[Problem statement]:
Below are the records. Retype exactly the lines between the lines holding "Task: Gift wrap" and "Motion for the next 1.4", inclusive.

[Working data]:
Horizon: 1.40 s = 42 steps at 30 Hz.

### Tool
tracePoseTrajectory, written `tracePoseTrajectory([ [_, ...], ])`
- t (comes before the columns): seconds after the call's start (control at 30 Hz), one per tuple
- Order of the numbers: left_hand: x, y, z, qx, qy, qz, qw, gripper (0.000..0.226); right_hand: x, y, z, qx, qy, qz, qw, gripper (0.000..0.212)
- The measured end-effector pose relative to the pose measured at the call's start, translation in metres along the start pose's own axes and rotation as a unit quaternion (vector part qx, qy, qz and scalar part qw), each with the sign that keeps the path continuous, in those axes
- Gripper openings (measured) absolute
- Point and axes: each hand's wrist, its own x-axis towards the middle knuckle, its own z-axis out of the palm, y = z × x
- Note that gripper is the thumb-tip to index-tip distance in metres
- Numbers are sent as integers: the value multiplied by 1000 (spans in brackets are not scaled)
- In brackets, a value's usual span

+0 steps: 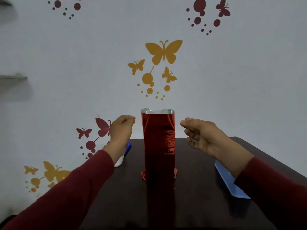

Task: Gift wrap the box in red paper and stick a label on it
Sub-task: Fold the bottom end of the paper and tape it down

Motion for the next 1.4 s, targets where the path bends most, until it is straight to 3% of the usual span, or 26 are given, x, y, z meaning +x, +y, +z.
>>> tracePoseTrajectory([
  [0.23, 5, -8, 19, -46, -129, -127, 982, 23, 14, -18, 23, -12, 9, 13, 1000, 31],
  [0.6, 17, -8, 26, 61, -264, -87, 959, 25, 39, -34, 46, -71, 19, 5, 997, 14],
  [0.7, 18, -14, 27, 67, -294, -73, 951, 49, 44, -33, 53, -104, 31, 1, 994, 10],
  [0.93, 20, -19, 29, 69, -292, -35, 953, 59, 54, -30, 67, -203, 41, -38, 978, 10],
  [1.07, 19, -10, 29, 75, -283, -63, 954, 36, 57, -27, 77, -214, 40, -75, 973, 22],
  [1.17, 19, -12, 32, 61, -275, -49, 958, 33, 53, -28, 88, -170, -1, -121, 978, 30],
  [1.27, 19, -20, 36, 27, -275, -14, 961, 33, 50, -29, 97, -88, -69, -84, 990, 35],
  [1.4, 18, -25, 39, 40, -250, 8, 967, 35, 57, -22, 92, -176, -10, -69, 982, 28],
])
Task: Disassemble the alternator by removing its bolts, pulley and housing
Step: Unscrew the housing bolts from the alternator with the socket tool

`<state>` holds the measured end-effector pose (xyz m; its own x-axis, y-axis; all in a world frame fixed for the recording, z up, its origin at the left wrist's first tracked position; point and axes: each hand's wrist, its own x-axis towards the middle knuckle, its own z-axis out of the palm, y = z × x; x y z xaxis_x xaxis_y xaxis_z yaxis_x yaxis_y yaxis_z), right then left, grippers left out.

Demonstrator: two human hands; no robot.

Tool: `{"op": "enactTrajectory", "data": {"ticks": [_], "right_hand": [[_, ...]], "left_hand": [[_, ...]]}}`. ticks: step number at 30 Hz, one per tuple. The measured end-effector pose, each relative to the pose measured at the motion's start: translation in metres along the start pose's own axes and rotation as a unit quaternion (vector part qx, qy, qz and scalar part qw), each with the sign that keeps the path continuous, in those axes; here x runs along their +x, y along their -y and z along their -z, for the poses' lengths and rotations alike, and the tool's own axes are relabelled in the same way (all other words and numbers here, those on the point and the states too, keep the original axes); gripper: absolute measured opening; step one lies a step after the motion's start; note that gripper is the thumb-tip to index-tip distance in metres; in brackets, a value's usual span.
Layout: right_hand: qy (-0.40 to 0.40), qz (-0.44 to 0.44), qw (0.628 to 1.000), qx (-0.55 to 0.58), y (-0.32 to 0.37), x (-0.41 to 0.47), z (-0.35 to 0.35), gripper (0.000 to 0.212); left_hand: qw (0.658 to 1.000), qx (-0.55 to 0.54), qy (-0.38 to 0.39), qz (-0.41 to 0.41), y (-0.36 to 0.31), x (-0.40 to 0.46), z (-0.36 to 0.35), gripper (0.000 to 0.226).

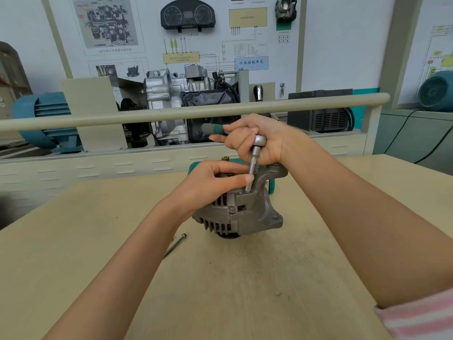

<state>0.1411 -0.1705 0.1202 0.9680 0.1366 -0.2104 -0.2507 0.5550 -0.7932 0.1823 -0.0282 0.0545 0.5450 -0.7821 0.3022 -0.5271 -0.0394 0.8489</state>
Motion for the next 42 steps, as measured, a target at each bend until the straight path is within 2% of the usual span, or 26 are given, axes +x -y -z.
{"op": "enactTrajectory", "data": {"ticks": [5, 10, 12, 13, 14, 15, 16, 17, 19, 21, 24, 26, 27, 30, 33, 36, 38, 40, 42], "right_hand": [[0.072, -0.06, 0.993, -0.071, -0.005, 0.009, -0.015, 0.026], [0.057, -0.024, 0.998, -0.005, -0.01, 0.006, -0.014, 0.03], [-0.001, 0.045, 0.998, 0.034, -0.014, 0.005, -0.017, 0.026], [-0.059, 0.112, 0.99, 0.057, -0.019, 0.006, -0.02, 0.023], [-0.135, 0.196, 0.968, 0.082, -0.024, 0.007, -0.023, 0.021], [-0.217, 0.286, 0.928, 0.101, -0.029, 0.009, -0.025, 0.018], [-0.277, 0.361, 0.883, 0.116, -0.033, 0.011, -0.026, 0.014], [-0.301, 0.399, 0.855, 0.137, -0.033, 0.013, -0.025, 0.012], [-0.289, 0.374, 0.859, 0.194, -0.029, 0.011, -0.02, 0.017], [-0.264, 0.303, 0.896, 0.191, -0.022, 0.006, -0.017, 0.02], [-0.196, 0.233, 0.948, 0.091, -0.021, 0.006, -0.021, 0.026], [-0.139, 0.158, 0.978, 0.006, -0.02, 0.008, -0.025, 0.02], [-0.106, 0.109, 0.988, -0.024, -0.018, 0.01, -0.025, 0.024], [-0.012, -0.023, 0.997, -0.075, -0.011, 0.013, -0.024, 0.032], [0.041, -0.08, 0.992, -0.086, -0.01, 0.015, -0.023, 0.036], [0.081, -0.078, 0.994, -0.006, -0.011, 0.012, -0.02, 0.038], [0.091, -0.041, 0.995, 0.023, -0.015, 0.007, -0.018, 0.035], [0.064, 0.031, 0.997, 0.022, -0.02, 0.002, -0.017, 0.03], [-0.004, 0.122, 0.992, 0.035, -0.027, 0.001, -0.021, 0.027]], "left_hand": [[0.999, -0.032, -0.021, 0.0, 0.001, -0.002, 0.001, 0.012], [0.998, -0.043, -0.046, 0.011, 0.002, -0.001, -0.001, 0.01], [0.997, -0.043, -0.055, 0.011, 0.001, -0.001, -0.002, 0.009], [0.997, -0.044, -0.06, 0.011, 0.001, -0.001, -0.002, 0.01], [0.997, -0.045, -0.062, 0.01, 0.0, -0.001, -0.003, 0.013], [0.997, -0.043, -0.066, 0.007, 0.0, -0.002, -0.004, 0.015], [0.997, -0.039, -0.072, 0.005, 0.001, -0.002, -0.004, 0.015], [0.997, -0.03, -0.077, 0.004, 0.001, -0.002, -0.005, 0.014], [0.997, -0.012, -0.08, 0.01, 0.001, -0.001, -0.008, 0.008], [0.997, 0.0, -0.078, 0.017, 0.0, 0.0, -0.009, 0.006], [0.998, 0.02, -0.06, 0.018, 0.001, 0.001, -0.007, 0.009], [0.999, 0.026, -0.044, 0.019, 0.002, -0.001, -0.005, 0.006], [0.999, 0.024, -0.04, 0.019, 0.002, -0.002, -0.004, 0.006], [0.999, 0.004, -0.037, 0.01, 0.004, -0.004, 0.0, 0.009], [0.999, -0.014, -0.047, -0.001, 0.006, -0.005, 0.0, 0.008], [0.998, -0.025, -0.062, -0.008, 0.008, -0.004, -0.004, 0.008], [0.997, -0.031, -0.066, -0.016, 0.008, -0.004, -0.005, 0.009], [0.997, -0.031, -0.067, -0.021, 0.008, -0.003, -0.004, 0.01], [0.997, -0.018, -0.076, -0.022, 0.009, -0.003, -0.005, 0.009]]}}
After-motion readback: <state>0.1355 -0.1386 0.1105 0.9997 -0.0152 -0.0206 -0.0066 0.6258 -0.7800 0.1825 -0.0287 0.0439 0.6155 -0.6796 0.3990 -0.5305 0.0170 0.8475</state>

[Response area]:
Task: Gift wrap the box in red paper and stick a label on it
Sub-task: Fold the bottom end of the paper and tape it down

Motion for the next 1.4 s, targets where the path bends most, until it is straight to 3% of the usual span, or 26 are given, x, y, z meaning +x, +y, +z.

Nothing remains to be added to the response.